Transparent voting introduces the risk of votes being influenced by peer pressure, fear of retaliation, or of reputational damage This is why traditional democratic systems let people vote in private.
Going forward, PSE will collaborate with teams developing voting protocols. It also plans to present a “state of private voting 2025” report outlining current progress.
The same blockchain transparency that makes private voting difficult also applies to trading and investing.

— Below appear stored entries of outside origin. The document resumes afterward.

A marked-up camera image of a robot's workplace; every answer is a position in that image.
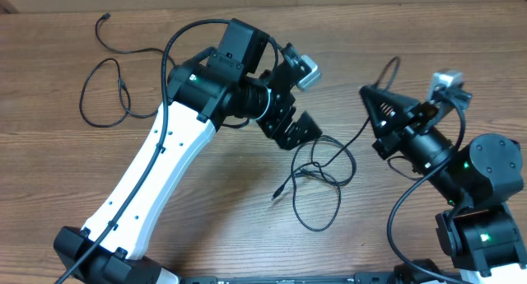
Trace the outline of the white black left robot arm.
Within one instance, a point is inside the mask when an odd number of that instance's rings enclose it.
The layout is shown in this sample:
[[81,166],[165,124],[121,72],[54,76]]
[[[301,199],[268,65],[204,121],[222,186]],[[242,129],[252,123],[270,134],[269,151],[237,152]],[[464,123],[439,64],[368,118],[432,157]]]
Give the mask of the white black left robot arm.
[[81,228],[65,226],[54,240],[65,276],[85,283],[178,283],[180,277],[146,255],[156,223],[195,157],[229,116],[255,121],[282,149],[316,139],[308,114],[293,119],[291,89],[321,76],[301,56],[254,77],[240,65],[190,59],[168,77],[167,100],[147,139],[113,192]]

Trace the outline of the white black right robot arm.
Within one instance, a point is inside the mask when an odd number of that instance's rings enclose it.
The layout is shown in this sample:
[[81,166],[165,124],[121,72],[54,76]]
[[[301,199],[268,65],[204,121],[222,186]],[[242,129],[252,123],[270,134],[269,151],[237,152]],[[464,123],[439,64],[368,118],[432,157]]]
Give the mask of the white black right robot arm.
[[448,277],[430,260],[411,261],[394,270],[404,283],[522,283],[526,279],[526,247],[506,205],[521,191],[520,144],[496,133],[476,137],[466,147],[464,134],[455,142],[435,126],[451,110],[466,128],[464,111],[471,95],[461,85],[438,85],[420,102],[405,95],[361,88],[360,95],[375,135],[374,149],[387,161],[403,157],[430,182],[451,209],[436,215],[436,233],[459,277]]

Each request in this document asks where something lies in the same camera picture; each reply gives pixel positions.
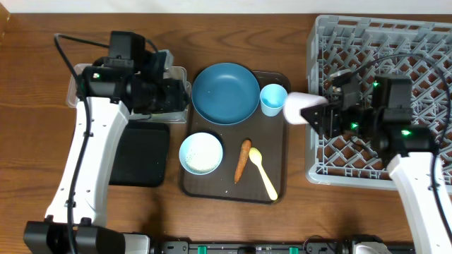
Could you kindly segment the pink white cup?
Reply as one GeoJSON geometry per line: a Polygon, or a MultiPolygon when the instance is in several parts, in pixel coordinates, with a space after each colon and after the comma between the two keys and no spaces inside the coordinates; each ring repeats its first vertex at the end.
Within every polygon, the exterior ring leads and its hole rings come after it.
{"type": "Polygon", "coordinates": [[[312,95],[302,92],[291,92],[285,99],[285,105],[282,108],[285,120],[292,125],[308,124],[308,121],[302,117],[300,111],[308,107],[320,104],[326,104],[328,100],[325,97],[312,95]]]}

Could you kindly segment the light blue cup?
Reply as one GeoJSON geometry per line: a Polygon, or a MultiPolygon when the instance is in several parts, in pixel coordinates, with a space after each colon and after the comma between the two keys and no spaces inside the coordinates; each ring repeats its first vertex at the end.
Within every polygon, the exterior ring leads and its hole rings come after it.
{"type": "Polygon", "coordinates": [[[266,85],[260,93],[261,111],[266,116],[276,116],[282,110],[287,99],[287,90],[279,84],[266,85]]]}

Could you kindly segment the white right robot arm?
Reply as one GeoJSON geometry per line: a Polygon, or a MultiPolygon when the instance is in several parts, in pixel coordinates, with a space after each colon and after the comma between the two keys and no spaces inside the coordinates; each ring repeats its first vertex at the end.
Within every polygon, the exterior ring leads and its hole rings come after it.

For institutional investors for whom confidentiality is often a legal requirement and a competitive necessity, this has been a significant drag on their participation in Decentralized Finance (DeFi).
As more financial activity occurs on-chain, PSE is working to develop privacy solutions that will let firms invest in tokenized assets without giving their hand away. This will “unblock institutional adoption,” the team claimed.
While PSE’s rebrand may suggest the initiative has dropped its scaling remit, projects like Plasma Fold still hold the potential to increase Ethereum’s throughput.
Where the goals of scaling and privacy are aligned, PSE will continue working on the same projects as before. But with its mission more narrowly defined, expect privacy to take center stage going forward.